Die humanitäre Katastrophe zermürbt die Menschen. „Ich habe heute gleich vier oder fünf Mal das Gleiche gehört. Die Menschen sagen: Das war’s. Ich halte das nicht mehr aus. Weder ich noch meine Familie. Wenn wir sterben sollen, dann lieber durch eine Bombe in meinem eigenen Zuhause“, berichtet Schawa. „Es kommt zu immer mehr internen Konflikten. Es gibt Schlägereien, manche bringen ihr Leid durch gesteigerte Aggressivität zum Ausdruck, andere hören einfach auf zu essen. Viele nehmen Antidepressiva“, schildert er die psychischen Folgen.
Ein großes Thema unter den Einwohnern von Gaza-Stadt ist, ob sie weiter in den Süden fliehen sollten. Viele sind schon mehrfach geflohen, nur um wieder nach Gaza-Stadt zurückzukehren. „Wohin soll ich denn noch vertrieben werden? Wir sind schon einmal in den Süden geflohen. Dort gab es nichts. Wir sind an dem Punkt angekommen, betteln zu müssen, um überhaupt zu überleben“, klagt der Bewohner Osama Kohail gegenüber der Nachrichtenagentur Reuters.

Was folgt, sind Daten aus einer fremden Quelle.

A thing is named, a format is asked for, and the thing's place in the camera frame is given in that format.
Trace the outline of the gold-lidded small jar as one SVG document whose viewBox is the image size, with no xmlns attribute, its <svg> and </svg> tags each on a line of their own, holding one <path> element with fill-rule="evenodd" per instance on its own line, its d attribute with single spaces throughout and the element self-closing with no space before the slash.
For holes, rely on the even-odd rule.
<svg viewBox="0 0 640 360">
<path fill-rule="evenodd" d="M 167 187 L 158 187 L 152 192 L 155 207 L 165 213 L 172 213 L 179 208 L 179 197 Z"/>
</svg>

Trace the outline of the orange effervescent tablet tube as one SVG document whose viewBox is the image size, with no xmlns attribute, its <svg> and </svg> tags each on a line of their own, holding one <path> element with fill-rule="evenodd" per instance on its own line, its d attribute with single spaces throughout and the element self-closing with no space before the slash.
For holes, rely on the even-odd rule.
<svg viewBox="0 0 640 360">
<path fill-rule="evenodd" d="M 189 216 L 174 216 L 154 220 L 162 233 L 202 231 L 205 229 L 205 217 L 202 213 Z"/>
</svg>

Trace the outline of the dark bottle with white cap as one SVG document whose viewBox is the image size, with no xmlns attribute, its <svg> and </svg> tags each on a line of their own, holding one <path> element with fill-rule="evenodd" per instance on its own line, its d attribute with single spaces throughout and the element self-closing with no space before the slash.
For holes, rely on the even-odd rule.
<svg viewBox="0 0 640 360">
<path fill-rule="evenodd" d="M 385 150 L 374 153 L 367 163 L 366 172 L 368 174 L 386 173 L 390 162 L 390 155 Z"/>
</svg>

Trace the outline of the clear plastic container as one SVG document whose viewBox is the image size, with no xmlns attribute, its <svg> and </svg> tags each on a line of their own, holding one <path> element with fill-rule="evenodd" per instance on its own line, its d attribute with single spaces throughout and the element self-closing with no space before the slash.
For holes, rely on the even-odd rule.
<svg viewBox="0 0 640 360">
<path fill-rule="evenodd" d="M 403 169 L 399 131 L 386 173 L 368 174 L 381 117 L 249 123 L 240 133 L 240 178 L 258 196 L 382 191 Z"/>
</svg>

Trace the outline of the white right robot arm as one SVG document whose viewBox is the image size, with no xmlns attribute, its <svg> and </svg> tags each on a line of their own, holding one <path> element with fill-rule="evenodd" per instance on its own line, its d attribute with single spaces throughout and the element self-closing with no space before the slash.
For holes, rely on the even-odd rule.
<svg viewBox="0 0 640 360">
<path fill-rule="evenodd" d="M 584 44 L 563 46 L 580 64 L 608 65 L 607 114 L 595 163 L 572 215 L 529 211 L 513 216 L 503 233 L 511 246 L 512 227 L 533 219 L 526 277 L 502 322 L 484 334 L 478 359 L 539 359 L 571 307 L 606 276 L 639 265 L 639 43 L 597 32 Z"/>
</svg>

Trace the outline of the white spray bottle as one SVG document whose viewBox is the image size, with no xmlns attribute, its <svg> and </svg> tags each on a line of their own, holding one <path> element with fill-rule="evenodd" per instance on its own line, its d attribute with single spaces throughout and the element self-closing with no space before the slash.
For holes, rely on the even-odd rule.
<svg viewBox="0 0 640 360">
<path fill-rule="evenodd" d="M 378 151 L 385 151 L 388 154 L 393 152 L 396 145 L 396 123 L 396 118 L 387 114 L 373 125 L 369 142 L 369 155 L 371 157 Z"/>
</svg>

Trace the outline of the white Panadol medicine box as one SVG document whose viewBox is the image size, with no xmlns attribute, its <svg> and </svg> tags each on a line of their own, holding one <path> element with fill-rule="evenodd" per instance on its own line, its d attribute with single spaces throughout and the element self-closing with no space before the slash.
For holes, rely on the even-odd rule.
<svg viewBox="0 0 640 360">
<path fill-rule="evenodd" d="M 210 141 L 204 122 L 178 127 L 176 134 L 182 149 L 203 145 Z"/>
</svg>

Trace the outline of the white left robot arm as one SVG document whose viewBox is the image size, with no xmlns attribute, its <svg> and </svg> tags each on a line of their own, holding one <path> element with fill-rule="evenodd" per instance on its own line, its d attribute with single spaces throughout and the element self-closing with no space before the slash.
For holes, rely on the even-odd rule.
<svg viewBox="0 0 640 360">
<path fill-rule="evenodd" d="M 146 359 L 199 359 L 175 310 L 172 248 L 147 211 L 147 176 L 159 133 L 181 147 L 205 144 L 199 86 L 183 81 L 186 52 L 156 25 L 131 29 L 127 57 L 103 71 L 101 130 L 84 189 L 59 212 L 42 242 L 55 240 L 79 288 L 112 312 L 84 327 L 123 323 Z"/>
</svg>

Amjad Schawa, Leiter des Palestinian NGO Network
Und der palästinensische Schriftsteller und Journalist Yousy Al-Ghoul twittert aus Gaza-Stadt: „Ich bin bisher nicht in den Süden Gazas geflohen, und ich werde heute auch nicht fliehen. Ich werde in dem bleiben, was von meinem Haus übrig ist, von dem schon vieles zerstört wurde. Ich kann einfach nicht 40 Kilometer zu Fuß gehen, während es keinen Transport mehr gibt. Ihr habt Autos, Busse und Lastwagen zerstört, sogar die von Eseln gezogenen Wagen“, schreibt er und führt weiter aus: „Ich kann keine Kanister mit Wasser, Haushaltsgegenstände, Bücher, Kleidung, Bettzeug und etwas Nahrung tragen, nur um im Freien unter einem Himmel zu leben, der von euren Kriegsflugzeugen wimmelt, dieselben Drohnen und Flugzeuge, die nicht zwischen einem Kind oder einer Frau unterscheiden und dort sitzen, um auf meinen Tod zu warten.“
„Es gibt keine sicheren Zonen, nirgends im Gazastreifen, auch nicht im zentralen oder südlichen Teil. Überall wird bombardiert“, sagt auch Amjad Schawa und fasst die generelle Gefühlslage der Menschen in Gaza-Stadt in einem Satz zusammen: „Der Verlust der Hoffnung – das ist das Schlimmste.“ Er selbst will nicht aufgeben. Schließlich, sagt er, sei es sein Job als Hilfskoordinator, anderen Menschen Hoffnung zu geben. Und wenn sie noch so klein sei.